1. As you, many of us Germans are trying to find a clause in respect of the growing international tensions, crises and wars, the millions of people being displaced and hurt, even murdered, cities, houses and civil infrastructure being destroyed, local cultures being neglected and eroded and nature being harmed, partly in an irrevocable way. As you, we notice severe contradictions in positions, words and deeds of politicians and leaders. If I may add: politicians and leaders of any nation and creed.

There are light-handed explanations as the power-vacuum left from the collapse of the Soviet empire. And I would also concede that Western states and organisations tried to make use of the new strategic situation and tried to actively become a spearhead of a Western style global civilization. At the same time, technology flow and the effects of globalisation seem to have made states more vulnerable and stateless nets more of a danger, even for broad infrastructure and for the performance and even existence of weaker states. As you, I guess that the sovereignty of any state is the prerequisite for an international peace order, and my strong conviction is due to the German aggression in WW II. Furthermore we may agree that dangerous aggression is not limited to military action, but includes economic aggression and especially cultural forms, where the basic texture of a society may be destroyed by new aims and values, new knowledge and a new adjudication of resources.

2. On the other hand – and even more disturbing in nature – we may argue that peace and stability are not guaranteed automatically but need a continuous effort to neutralize the aggressive, conspicuous and explorative traces of mankind. That is why teachers, mullahs, rabbis and priests bear a very special responsibility and why as far as I know any kind of belief has modules of reconciliation and forgiving. Please allow me explaining a very personal experience and lesson:

Some years ago I went running at a weekend. I like running through nature, for it clears my spirits and gives me a closer look at the beauties of God’s creation. It was early evening and the sun was setting behind me, casting yellow-red beams through the leaves of the surrounding trees and painting patterns of light on the soil and the trunks right before me. In a distance of approximately 25 meters, there was a wooden post of a telegraph line; and on that post I could see an arrow of the very same colour, directed right up into the sky.

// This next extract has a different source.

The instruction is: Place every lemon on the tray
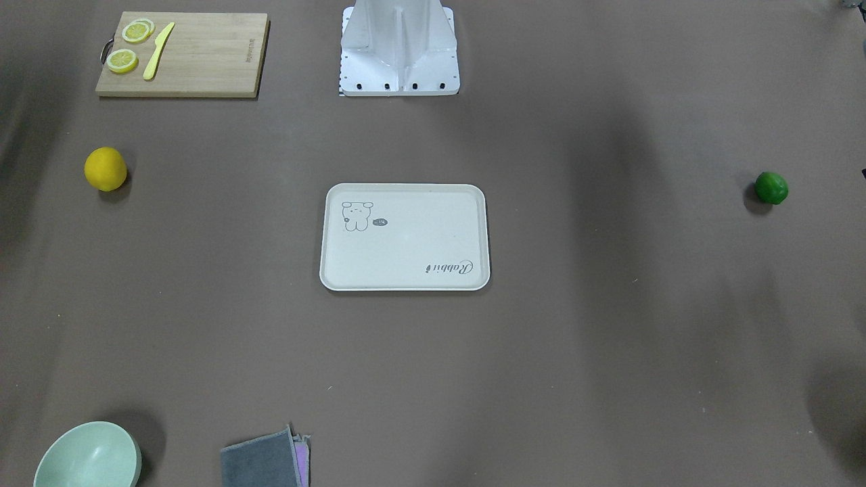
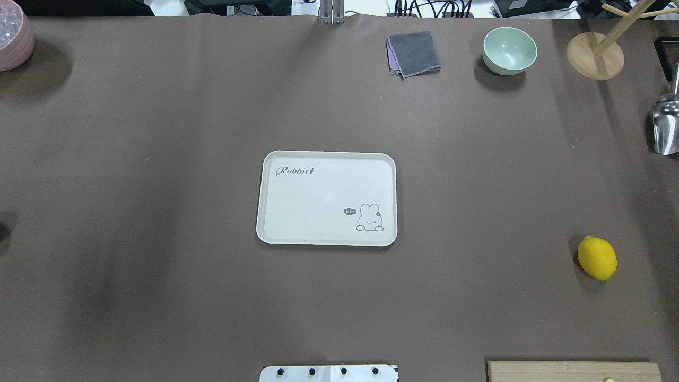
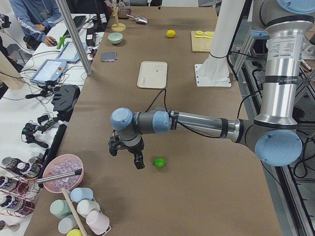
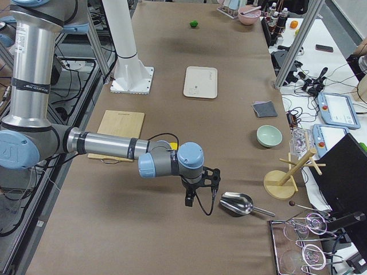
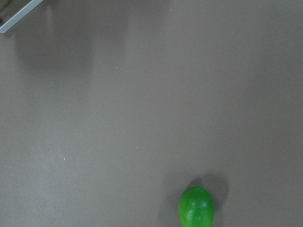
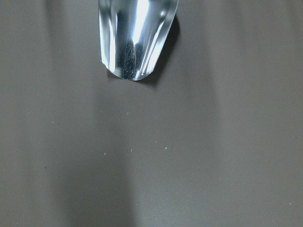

For a second it crossed my mind that someone high above tried to address me by that arrow of light, and that it would be a kind of gentle menetekel (Daniel 5, 25-26). As a man raised up with science and technology, I quickly dismissed that thought and passing the post, I definitely noticed that it was an arrow of trivial paint, not of light. The notion that I would like to draw attention at follows right now: I suddenly felt disappointed. That arrow could have shown a special kind of relation to God honoured by a sign of light. And I somewhat tried to keep up that first interpretation by a new attitude: That I just was taught a special lesson, still addressing me personally and with a special privilege.

Interim: People attending the speech of Pope Benedict XVI on May 28 in Auschwitz noticed a rainbow in the sky. It was interpreted as proven God’s interest in that event and that man (see 1 Moses 9, 12/13).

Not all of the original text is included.